Banyak kejadian-kejadian bersejarah penting yang terjadi sepanjang durasi film ini: pecahnya Perang Dunia II, krisisi kekuasaan di Inggris, meninggalnya Raja George V, mulainya era Depresi Besar (Great Depretion), perpecahan politik antara kerjaan dan parlemen pemerintahan, pelepasan tahta Raja Edward VIII, sampai munculnya kelas-kelas perjuangan tertentu.Tapi semua itu hanya terjadi di belakang layar semata, hanya berfungsi sebagai layar belakang dari kisah utamanya: perjuangan seorang raja menyembuhkan kegagapannya. Untungnya Tom Hopper tahu betul bagaimana memanfaatkan latar tersebut untuk makin mencekik dilema tokoh utama.
Hal tersebut juga didukung dengan gaya visual yang dihadirkan. Kalau biasanya period drama cenderung mengeksplorasi sudut-sudut kamera yang luas, lebar, dan landscapeable, Tom Hooper malah menghadirkan gambar kamera yang sempit-sempit, isolatif, biasanya panjang (panjang-sempit), dan cenderung dari sudut-sudut ganjil (dari atas kepala, misalnya). Gaya visual yang dipakai Tom Hopper ini memberi dua keuntungan: [1] Menegaskan betapa mencekiknya dilema yang kegagapan si raja; [2] Menegaskan suasananya, baik di saat-saat komikal ataupun di saat-saat pretentious.

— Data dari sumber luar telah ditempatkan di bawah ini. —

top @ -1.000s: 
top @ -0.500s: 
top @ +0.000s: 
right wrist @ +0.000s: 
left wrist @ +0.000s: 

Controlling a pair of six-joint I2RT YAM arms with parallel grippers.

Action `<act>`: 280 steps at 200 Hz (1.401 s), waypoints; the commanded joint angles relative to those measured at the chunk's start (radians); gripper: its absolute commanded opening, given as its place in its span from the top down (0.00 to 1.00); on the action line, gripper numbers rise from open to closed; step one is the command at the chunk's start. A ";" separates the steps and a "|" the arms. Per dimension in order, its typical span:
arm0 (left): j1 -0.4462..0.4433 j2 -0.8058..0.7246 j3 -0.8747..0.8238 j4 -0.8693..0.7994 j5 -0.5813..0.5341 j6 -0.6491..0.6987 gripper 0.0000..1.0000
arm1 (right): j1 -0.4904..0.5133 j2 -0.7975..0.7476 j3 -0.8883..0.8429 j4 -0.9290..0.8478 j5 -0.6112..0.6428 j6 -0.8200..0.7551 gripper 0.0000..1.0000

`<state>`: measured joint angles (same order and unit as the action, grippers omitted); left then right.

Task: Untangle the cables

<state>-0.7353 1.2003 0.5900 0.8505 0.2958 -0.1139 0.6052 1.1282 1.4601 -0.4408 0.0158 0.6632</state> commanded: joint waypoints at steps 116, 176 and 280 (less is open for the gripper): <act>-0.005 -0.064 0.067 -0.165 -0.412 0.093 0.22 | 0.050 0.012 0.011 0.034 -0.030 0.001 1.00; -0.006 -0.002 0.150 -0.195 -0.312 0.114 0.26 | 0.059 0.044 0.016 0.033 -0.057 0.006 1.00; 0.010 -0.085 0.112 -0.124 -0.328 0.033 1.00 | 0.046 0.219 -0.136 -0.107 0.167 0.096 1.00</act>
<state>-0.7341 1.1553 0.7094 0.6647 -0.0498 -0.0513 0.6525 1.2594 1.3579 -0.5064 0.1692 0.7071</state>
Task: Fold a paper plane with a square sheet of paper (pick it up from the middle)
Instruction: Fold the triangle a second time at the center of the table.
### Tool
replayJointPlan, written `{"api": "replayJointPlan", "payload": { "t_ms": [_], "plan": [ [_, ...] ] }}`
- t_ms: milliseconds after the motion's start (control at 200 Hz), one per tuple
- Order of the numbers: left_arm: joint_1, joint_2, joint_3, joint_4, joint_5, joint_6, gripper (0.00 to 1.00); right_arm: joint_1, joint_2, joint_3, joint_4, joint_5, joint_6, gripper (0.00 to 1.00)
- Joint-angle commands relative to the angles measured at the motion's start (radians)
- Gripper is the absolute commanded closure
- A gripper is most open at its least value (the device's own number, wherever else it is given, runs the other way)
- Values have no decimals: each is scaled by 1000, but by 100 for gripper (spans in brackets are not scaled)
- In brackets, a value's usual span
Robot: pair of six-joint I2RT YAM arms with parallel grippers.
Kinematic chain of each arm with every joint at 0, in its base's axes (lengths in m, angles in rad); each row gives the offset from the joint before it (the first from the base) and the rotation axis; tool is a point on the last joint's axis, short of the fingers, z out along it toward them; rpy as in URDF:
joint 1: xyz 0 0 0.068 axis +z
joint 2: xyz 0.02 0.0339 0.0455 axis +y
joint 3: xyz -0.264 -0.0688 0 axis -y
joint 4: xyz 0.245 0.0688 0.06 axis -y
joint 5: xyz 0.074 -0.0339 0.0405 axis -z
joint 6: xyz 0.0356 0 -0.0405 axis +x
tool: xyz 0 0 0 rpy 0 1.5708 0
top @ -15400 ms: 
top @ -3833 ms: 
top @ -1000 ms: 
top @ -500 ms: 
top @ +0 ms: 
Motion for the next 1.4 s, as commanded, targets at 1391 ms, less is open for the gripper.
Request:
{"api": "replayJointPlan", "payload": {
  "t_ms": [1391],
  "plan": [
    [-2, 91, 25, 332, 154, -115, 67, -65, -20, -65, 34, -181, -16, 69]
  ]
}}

The King's Speech memang film historikal, tapi bukan tipikal yang memfokuskan diri pada politik, sosial, atau kulturalnya. Dalam wawancaranya, Colin Firth sendiri menganggap The King's Speech sebagai sebuah “bromance,” aliac “boy romance.” Menurutnya film ini mempunyai unsur-unsur romantic comedy, “boy meets therapist, boys loses therapist, and boys gets therapist.” Saya rasa saya cukup menangkap apa yang dimaksud Colin Firth. Persahabatan unik antara tokohnya dengan si pakar terapi di sini bukan hanya sekedar apakah tokohnya mampu menyembuhkan kegagapannya atau tidak.